Meu cachê é de R$ 300 por meia hora de sessão. Eles pagam para beijar, lamber meus pés, serem pisados... Faço tudo, menos sexo"

Fiquei curiosa para ver o instrumento de ofício de Natália. Metidos numa sandália meia-pata de acrílico transparente, eram pés 34 de pele aveludada, dedos longos e as unhas pintadas à francesinha. Dignos de uma miss!

Rejane realiza as fantasias eróticas do marido podólatra

A bancária Rejane Schiavinatto Lopes, uma das candidatas, me motivou a voltar para a competição. Assim como eu, ela não havia preparado uma "performance artística". Mas improvisou com o marido, Fabio Lopes, um número de adoração aos seus pés. 

O casal estava no Miss Feet com o intuito de apimentar o romance. Ele é podólatra e ela, adora realizar suas fantasias. 

"Em casa o Fábio vive elogiando meus pés.
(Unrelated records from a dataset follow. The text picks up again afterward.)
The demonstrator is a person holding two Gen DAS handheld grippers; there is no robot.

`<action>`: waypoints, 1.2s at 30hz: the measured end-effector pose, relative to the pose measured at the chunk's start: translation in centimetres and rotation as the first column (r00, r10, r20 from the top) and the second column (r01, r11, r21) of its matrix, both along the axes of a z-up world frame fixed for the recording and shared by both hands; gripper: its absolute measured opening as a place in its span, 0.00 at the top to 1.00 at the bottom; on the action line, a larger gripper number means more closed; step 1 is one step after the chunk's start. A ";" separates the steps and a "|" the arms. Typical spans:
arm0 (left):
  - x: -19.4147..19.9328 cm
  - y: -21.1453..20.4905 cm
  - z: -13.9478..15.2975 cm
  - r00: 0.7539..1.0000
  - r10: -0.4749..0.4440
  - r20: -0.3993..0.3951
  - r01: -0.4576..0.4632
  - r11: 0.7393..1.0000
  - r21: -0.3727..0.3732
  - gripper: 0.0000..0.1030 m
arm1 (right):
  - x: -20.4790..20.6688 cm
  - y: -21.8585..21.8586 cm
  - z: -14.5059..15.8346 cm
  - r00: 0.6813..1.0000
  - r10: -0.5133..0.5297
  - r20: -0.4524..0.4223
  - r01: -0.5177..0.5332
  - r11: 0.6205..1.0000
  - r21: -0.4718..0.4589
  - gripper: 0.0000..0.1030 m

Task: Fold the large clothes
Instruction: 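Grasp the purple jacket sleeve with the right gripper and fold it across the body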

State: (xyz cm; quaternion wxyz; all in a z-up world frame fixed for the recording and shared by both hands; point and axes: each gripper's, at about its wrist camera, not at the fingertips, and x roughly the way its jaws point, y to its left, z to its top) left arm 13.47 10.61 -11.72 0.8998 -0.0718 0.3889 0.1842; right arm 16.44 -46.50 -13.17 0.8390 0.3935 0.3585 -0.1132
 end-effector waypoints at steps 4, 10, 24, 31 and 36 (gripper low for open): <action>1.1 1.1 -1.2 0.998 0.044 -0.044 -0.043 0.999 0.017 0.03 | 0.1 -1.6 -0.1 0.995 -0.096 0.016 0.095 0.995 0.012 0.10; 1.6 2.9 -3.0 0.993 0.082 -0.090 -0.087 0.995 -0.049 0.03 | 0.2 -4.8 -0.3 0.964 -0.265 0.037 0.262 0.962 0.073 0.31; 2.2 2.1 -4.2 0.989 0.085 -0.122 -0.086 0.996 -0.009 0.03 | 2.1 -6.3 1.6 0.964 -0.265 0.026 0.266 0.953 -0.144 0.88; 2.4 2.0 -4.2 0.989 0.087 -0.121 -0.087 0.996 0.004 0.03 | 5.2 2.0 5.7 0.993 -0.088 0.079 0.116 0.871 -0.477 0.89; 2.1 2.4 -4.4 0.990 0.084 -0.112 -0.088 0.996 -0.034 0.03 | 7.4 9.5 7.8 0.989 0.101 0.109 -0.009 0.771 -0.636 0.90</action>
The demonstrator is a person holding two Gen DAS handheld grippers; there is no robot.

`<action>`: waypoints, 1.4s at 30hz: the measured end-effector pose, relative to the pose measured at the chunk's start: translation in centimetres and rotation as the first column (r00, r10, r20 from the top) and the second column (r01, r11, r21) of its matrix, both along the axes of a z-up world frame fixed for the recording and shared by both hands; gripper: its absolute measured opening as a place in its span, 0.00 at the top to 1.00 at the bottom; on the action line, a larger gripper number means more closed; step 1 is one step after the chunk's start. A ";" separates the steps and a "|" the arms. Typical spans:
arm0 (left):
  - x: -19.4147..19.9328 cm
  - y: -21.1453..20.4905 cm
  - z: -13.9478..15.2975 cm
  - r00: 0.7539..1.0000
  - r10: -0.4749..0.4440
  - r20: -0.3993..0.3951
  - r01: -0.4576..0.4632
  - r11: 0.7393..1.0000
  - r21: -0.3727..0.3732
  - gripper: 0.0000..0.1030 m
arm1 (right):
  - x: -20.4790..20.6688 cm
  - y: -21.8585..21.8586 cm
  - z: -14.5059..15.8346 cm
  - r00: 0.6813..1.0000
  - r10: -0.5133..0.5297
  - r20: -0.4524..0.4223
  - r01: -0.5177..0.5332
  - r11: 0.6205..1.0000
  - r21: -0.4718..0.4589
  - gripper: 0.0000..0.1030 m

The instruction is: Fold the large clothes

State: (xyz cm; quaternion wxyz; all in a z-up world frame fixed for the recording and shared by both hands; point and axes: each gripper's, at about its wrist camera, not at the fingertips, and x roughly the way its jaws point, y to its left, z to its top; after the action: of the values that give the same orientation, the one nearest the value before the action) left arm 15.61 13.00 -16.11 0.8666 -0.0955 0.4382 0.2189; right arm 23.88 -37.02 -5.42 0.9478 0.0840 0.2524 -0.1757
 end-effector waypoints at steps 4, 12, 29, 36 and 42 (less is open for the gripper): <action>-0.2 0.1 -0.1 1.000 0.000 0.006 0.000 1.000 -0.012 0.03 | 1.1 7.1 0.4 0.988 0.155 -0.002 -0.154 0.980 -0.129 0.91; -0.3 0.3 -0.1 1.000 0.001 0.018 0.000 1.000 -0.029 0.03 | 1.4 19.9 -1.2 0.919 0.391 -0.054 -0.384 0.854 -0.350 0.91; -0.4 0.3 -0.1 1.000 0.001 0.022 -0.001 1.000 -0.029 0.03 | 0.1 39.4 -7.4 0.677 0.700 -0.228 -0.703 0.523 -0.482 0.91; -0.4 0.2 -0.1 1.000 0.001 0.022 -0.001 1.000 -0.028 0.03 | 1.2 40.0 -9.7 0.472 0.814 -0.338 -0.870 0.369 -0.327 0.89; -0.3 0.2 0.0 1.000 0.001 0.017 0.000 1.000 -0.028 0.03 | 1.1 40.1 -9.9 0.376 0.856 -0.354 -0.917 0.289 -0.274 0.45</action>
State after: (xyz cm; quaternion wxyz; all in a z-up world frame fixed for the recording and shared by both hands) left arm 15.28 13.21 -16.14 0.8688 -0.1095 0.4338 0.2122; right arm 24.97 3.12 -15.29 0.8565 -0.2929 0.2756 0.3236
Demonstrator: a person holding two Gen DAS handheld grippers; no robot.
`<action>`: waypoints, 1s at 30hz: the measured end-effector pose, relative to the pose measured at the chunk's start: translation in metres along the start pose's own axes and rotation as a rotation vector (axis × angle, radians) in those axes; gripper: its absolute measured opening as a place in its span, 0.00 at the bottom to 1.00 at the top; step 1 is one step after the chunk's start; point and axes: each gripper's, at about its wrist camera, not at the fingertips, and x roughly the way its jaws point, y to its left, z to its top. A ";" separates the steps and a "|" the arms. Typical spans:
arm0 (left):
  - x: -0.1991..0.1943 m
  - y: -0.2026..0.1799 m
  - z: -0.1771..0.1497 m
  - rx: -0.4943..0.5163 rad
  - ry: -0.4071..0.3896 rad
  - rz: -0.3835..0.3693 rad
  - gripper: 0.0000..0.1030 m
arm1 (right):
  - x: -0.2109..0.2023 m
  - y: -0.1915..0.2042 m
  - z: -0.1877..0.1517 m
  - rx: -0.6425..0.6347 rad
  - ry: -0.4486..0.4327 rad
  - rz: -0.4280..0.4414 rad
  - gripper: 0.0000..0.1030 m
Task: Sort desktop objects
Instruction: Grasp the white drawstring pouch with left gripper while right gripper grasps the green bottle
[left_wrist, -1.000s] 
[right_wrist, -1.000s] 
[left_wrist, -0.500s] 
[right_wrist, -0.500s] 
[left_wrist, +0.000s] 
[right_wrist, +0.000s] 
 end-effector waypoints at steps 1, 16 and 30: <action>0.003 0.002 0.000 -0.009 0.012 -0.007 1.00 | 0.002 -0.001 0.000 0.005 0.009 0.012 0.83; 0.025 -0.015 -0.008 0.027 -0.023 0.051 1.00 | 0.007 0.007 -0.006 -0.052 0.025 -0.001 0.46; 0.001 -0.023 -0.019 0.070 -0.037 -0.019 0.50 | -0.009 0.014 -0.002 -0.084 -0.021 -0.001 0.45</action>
Não sai para trabalhar antes de beijá-los", revelou Rejane. "Não beijo só os pés, beijo tudo!", completou o marido. "Mas é a parte do corpo dela que mais gosto. Foi amor à primeira vista. Pelos pés", esclareceu.  

Minha adversária então fez uma sugestão generosa. "Chame seu marido para ajudá-la como eu fiz! Ele está aí?", propôs, compartilhando a ideia.

Achei comovente aquele momento de sororidade entre misses. Uma mulher querendo que a outra brilhasse. Meu feminismo estava a salvo!

Morena Rosa, a vencedora, faturou um vale-compras numa loja de sapatos

Já eram duas da manhã quando as concorrentes terminaram de se apresentar. A festa continuava rolando na boate, com rock pesado bombando. Para onde se olhasse, havia homens massageando, beijando e lambendo pés femininos.

De repente, o juiz e outros rapazes formaram um "corredor polonês na horizontal". Pediram que nós, candidatas, caminhássemos sobre eles. Ainda com o salto nos pés, subi no torso de um deles e dei alguns passinhos, hesitantes.

Parei no meio do percurso. É bem estranha a sensação de pisar em alguém, mesmo sabendo que a pessoa está excitada com aquilo. 

O tapete humano se dispersou quando chegou a hora do anúncio da vencedora. Morena Rosa, aquela que saltou sem medo de lesões sobre seu casal de escravos, foi a campeã.

Recebeu a coroa e a faixa de Miss Feet 2017. E um vale-compras numa loja de sapatos.

O que os chupões no dedão e as pisoteadas me ensinaram

Até agora discuto internamente minha questão em relação aos concursos de misses e a posição da mulher como objeto. Eu me senti como carne no açougue ali, em vários momentos. Mas as outras participantes não.

Elas estavam felizes, satisfeitas e curtindo pra caramba a possibilidade de ter os homens, literalmente, aos pés. Sem falar em toda a dinâmica de dominação e submissão – claramente, a podolatria coloca os homens no papel de submissos. A mulher é a dona do jogo.

Não senti nenhum prazer sexual com meu pé ali, sendo cobiçado e levando chupões-surpresa. Mas entendi que todas aquelas pessoas se excitavam e extravasam seu erotismo em pénhetas, saltos cravados na pele, além da gastronomia de guloseimas pisoteadas.

Tudo era feito com consentimento, sem esconder nada de ninguém. Sexualidade vivida de um jeito saudável e sem preconceito.